Mi plaza es otra, por razones familiares y geográficas: Maracay.

Contrariamente a lo que profesan manadas de buenistas bienpensantes, la tauromaquia es asunto fundamentalmente moderno. La corrida de toros, donde cada torero se encarna en Hércules y combate al animal a contreaquerencia para hacer visible su anterioridad primal y brava fué nuestra revolución francesa: allí el ciudadano ordinario se hizo sujeto absoluto de su destino público en una escaramuza dramática con el toro. En Maracay, construída para ver torear a Juan Belmonte durante su retorno de los años 30, erigida pues para ver torear al toreo moderno, la plaza ostenta la gracia post-andaluza y morisca de aquellos años.

La arena de Maracay lleva hoy nombre de maestranza y de torero, de gigante: Maestranza César Girón.

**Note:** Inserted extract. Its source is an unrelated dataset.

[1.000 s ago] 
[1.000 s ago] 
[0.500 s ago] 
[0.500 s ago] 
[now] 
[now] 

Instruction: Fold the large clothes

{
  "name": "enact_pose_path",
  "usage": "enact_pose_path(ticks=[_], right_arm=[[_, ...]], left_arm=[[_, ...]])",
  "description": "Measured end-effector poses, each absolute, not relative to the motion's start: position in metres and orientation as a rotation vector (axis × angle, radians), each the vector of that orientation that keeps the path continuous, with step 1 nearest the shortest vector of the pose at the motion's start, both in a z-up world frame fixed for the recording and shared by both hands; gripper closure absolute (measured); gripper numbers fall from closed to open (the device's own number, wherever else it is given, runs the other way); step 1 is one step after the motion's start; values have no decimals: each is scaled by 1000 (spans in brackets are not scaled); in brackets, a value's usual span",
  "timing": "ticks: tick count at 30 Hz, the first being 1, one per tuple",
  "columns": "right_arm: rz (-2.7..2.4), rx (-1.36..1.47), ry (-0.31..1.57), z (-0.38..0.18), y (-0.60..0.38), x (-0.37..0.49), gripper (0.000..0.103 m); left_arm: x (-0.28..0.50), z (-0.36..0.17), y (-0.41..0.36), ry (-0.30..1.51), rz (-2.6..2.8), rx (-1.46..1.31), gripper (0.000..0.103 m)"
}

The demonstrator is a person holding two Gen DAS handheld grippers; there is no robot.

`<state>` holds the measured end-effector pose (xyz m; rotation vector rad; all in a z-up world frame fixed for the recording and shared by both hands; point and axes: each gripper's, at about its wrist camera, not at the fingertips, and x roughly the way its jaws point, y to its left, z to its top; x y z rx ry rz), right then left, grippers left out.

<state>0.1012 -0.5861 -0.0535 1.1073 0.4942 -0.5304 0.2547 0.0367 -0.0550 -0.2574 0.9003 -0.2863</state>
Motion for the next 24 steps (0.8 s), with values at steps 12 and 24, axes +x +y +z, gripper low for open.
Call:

Maracay es la plaza más elegante de América. También es la única plaza de América, o del mundo, cuyo edificio fué concebido, firmado, por un genio indiscutible de la arquitectura moderna: Carlos Raúl Villanueva, quien experimentó, bajo sus aleros moriscos, los tensores de su maestro Perret. Primer edificio del primer arquitecto moderno de Venezuela, la arena de Maracay es cifra taurina, lazo que une, en un prodigio de arcadas, ogivas y proporciones, archè y futuro, el tiempo de donde venimos y su promesa incesante en la muerte del toro, en la danza del torero, o en el indulto que le devuelve a la naturaleza, como un don absoluto, la figura astada de su primer día.

Luis Pérez Oramas, escritor. Es curator de arte latinoamericano.